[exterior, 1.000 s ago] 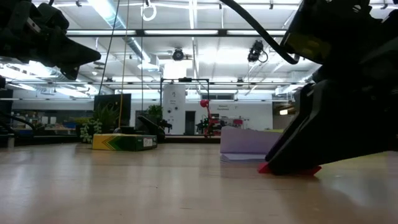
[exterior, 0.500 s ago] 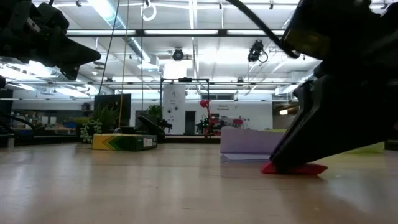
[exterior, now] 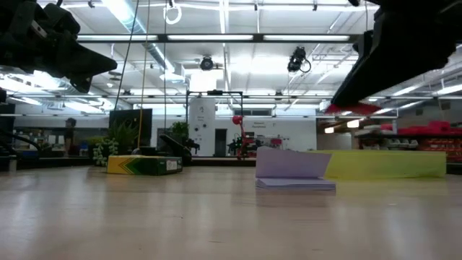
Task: Pack school essentials
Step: Put the red eraser into the yellow supply box, then put the yellow crayon box into the yellow supply box
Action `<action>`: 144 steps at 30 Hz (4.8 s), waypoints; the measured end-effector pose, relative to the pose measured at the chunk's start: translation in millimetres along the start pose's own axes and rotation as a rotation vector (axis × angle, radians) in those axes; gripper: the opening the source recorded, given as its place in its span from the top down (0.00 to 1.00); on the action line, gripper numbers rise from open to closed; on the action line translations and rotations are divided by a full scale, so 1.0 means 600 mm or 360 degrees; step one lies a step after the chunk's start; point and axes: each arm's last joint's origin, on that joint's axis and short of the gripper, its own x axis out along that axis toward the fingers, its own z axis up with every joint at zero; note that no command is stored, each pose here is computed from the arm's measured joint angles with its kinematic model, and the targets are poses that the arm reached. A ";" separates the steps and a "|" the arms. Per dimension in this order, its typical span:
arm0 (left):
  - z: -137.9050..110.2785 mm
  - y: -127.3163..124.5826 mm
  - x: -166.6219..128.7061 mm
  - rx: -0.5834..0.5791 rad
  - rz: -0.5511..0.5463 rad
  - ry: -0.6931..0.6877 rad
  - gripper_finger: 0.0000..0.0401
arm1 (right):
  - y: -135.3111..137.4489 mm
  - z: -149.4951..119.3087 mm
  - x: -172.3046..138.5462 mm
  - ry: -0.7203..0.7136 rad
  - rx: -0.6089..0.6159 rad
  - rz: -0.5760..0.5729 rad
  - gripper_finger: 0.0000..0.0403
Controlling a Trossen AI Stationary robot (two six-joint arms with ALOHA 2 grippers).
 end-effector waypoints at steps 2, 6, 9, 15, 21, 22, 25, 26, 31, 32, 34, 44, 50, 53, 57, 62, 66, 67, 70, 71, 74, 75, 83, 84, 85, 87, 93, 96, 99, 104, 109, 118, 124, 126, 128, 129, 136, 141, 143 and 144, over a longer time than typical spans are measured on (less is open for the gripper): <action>0.000 0.000 0.000 0.0000 0.0000 0.0000 0.94 | -0.012 0.002 -0.011 -0.0005 0.0014 -0.0072 0.83; 0.000 0.000 0.000 0.0000 0.0000 0.0000 0.93 | -0.037 0.000 -0.020 0.0039 0.0067 -0.0222 0.83; 0.000 0.000 0.000 0.0000 0.0000 0.0000 0.92 | -0.057 -0.004 -0.017 0.0074 0.0136 -0.0337 0.83; 0.000 0.000 0.000 0.0000 0.0000 0.0000 0.92 | -0.105 -0.038 0.009 0.0152 0.0303 -0.0484 0.83; 0.000 0.000 0.000 0.0000 0.0000 0.0000 0.94 | -0.156 -0.058 0.026 0.0191 0.0481 -0.0616 0.83; 0.000 0.000 0.000 -0.0001 0.0000 -0.0001 0.94 | -0.164 -0.060 0.029 0.0190 0.0515 -0.0631 0.83; 0.000 0.000 0.000 -0.0001 0.0000 -0.0001 0.93 | -0.183 -0.064 0.038 0.0174 0.0614 -0.0658 0.83; 0.000 0.000 0.000 -0.0001 -0.0001 -0.0001 0.93 | -0.189 -0.065 0.041 0.0168 0.0645 -0.0663 0.83; 0.000 0.000 0.000 -0.0001 0.0000 -0.0001 0.91 | -0.212 -0.065 0.058 0.0236 0.0744 -0.0644 0.83; 0.000 0.000 0.000 0.0000 -0.0001 -0.0001 0.91 | -0.216 -0.065 0.061 0.0250 0.0759 -0.0646 0.83; 0.000 0.000 0.000 -0.0001 0.0000 -0.0001 0.91 | -0.221 -0.065 0.064 0.0272 0.0785 -0.0646 0.83; 0.000 0.000 0.000 -0.0001 0.0000 -0.0001 0.94 | -0.223 -0.061 0.069 0.0301 0.0796 -0.0582 0.65; 0.000 0.000 0.000 -0.0001 0.0000 -0.0001 0.92 | -0.222 -0.049 0.065 0.0298 0.0745 -0.0534 0.61; 0.000 0.000 0.000 0.0000 -0.0001 -0.0001 0.91 | -0.224 -0.030 0.060 0.0231 0.0704 -0.0537 0.61; 0.000 0.000 0.000 0.0000 0.0000 0.0002 0.92 | -0.229 -0.014 0.058 0.0184 0.0652 -0.0558 0.61; 0.001 0.000 0.000 -0.0002 -0.0001 -0.0003 0.93 | -0.234 0.002 0.067 0.0102 0.0596 -0.0517 0.61; 0.001 0.000 0.000 -0.0001 -0.0001 -0.0003 0.92 | -0.235 0.016 0.072 0.0031 0.0543 -0.0446 0.61; 0.001 0.000 0.000 -0.0001 -0.0001 -0.0003 0.92 | -0.236 0.019 0.074 0.0021 0.0541 -0.0405 0.61; 0.001 0.000 0.000 -0.0001 -0.0001 -0.0003 0.91 | -0.238 0.029 0.084 -0.0005 0.0537 -0.0286 0.60; 0.001 0.000 0.000 -0.0001 -0.0001 -0.0002 0.90 | -0.237 0.031 0.089 -0.0013 0.0517 -0.0256 0.59; 0.001 0.000 0.000 -0.0001 -0.0001 -0.0002 0.91 | -0.230 0.037 0.107 -0.0072 0.0423 -0.0176 0.56; 0.001 0.000 0.000 -0.0002 -0.0001 -0.0003 0.91 | -0.226 0.039 0.114 -0.0098 0.0381 -0.0148 0.55; 0.001 0.000 0.000 -0.0001 -0.0001 -0.0003 0.93 | -0.223 0.055 0.178 -0.0169 0.0228 -0.0017 0.39; 0.001 0.000 0.000 -0.0002 -0.0001 -0.0003 0.93 | -0.225 0.060 0.185 -0.0167 0.0222 -0.0006 0.37; 0.001 0.000 0.000 -0.0001 -0.0001 -0.0004 0.93 | -0.227 0.067 0.193 -0.0165 0.0216 0.0001 0.34; 0.001 0.000 0.000 -0.0002 -0.0001 -0.0004 0.92 | -0.230 0.083 0.211 -0.0168 0.0208 0.0023 0.29; 0.001 0.000 0.000 -0.0001 0.0000 -0.0004 0.91 | -0.225 0.128 0.269 -0.0187 0.0074 0.0030 0.10; 0.001 0.000 0.000 -0.0001 -0.0001 -0.0003 0.92 | -0.216 0.150 0.296 -0.0210 0.0024 0.0025 0.02; 0.000 0.000 0.000 -0.0001 -0.0001 -0.0002 0.93 | -0.212 0.170 0.317 -0.0216 -0.0007 0.0022 0.02; 0.000 0.000 0.000 -0.0001 -0.0001 -0.0003 0.93 | -0.211 0.212 0.329 -0.0230 0.0030 0.0072 0.01; 0.000 0.000 0.000 -0.0001 -0.0001 -0.0002 0.91 | -0.219 0.241 0.336 -0.0314 0.0121 0.0117 0.01; 0.000 0.000 0.000 -0.0001 0.0000 -0.0003 0.93 | -0.211 0.211 0.391 -0.0340 0.0158 0.0126 0.01; 0.000 0.000 0.000 -0.0001 0.0000 -0.0003 0.94 | -0.208 0.197 0.406 -0.0298 0.0180 0.0126 0.01; 0.000 0.000 0.000 -0.0001 -0.0001 -0.0003 0.93 | -0.209 0.197 0.406 -0.0305 0.0180 0.0123 0.01; 0.000 0.000 0.000 -0.0001 0.0000 -0.0002 0.92 | -0.209 0.200 0.405 -0.0319 0.0170 0.0113 0.01; 0.000 0.000 0.000 -0.0001 0.0000 -0.0002 0.92 | -0.209 0.199 0.405 -0.0318 0.0162 0.0110 0.01; 0.000 0.000 0.000 -0.0001 0.0000 -0.0002 0.91 | -0.209 0.194 0.406 -0.0268 0.0137 0.0113 0.01; 0.000 0.000 0.000 -0.0001 0.0000 -0.0002 0.93 | -0.210 0.184 0.408 -0.0168 0.0135 0.0132 0.01; 0.000 0.000 0.000 -0.0001 0.0000 -0.0001 0.93 | -0.210 0.179 0.408 -0.0121 0.0135 0.0131 0.01; 0.000 0.000 0.000 -0.0001 0.0000 -0.0002 0.93 | -0.210 0.179 0.408 -0.0112 0.0138 0.0131 0.01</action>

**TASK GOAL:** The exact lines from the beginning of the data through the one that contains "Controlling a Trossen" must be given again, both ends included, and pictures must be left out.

**COMPLETED EXERCISE:**
[exterior, 1.000 s ago] 
[exterior, 0.500 s ago] 
[exterior, now] 
Task: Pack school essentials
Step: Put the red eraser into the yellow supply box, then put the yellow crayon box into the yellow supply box
Action `<action>`: 144 steps at 30 Hz (4.8 s), waypoints; the measured end-effector pose, relative to the pose measured at the chunk's start: translation in millimetres along the start pose's own axes and rotation as a rotation vector (axis × angle, radians) in those axes; gripper: the opening the source recorded, given as its place in its span from the top down (0.00 to 1.00); on the action line, gripper numbers rise from open to closed; on the action line translations and rotations are divided by a full scale, so 1.0 means 600 mm or 360 degrees; step one lies a step after the chunk's start; point and axes: each arm's last joint's origin, on that joint's axis and short of the gripper, its own x axis out along that axis toward the fingers, its own z axis up with every joint at zero; note that no command is stored, each pose here is computed from the arm's measured joint angles with its kinematic model, and the targets are poses that the arm reached. A ";" separates the steps and a "|" the arms. Per dimension in this order, its typical span:
arm0 (left):
  - z: -137.9050..110.2785 mm
  - y: -127.3163..124.5826 mm
  - x: -166.6219..128.7061 mm
  - rx: -0.5834..0.5791 rad
  - rz: -0.5511..0.5463 rad
  - ry: -0.6931..0.6877 rad
  - gripper_finger: 0.0000..0.0401
arm1 (right):
  - y: -135.3111..137.4489 mm
  - z: -149.4951..119.3087 mm
  - x: -172.3046..138.5462 mm
  - ry: -0.7203..0.7136 rad
  - rx: -0.6089..0.6159 rad
  - rz: -0.5760..0.5729 rad
  - gripper_finger: 0.0000..0.0403
Controlling a Trossen AI Stationary robot (two six-joint arms with ALOHA 2 grippers).

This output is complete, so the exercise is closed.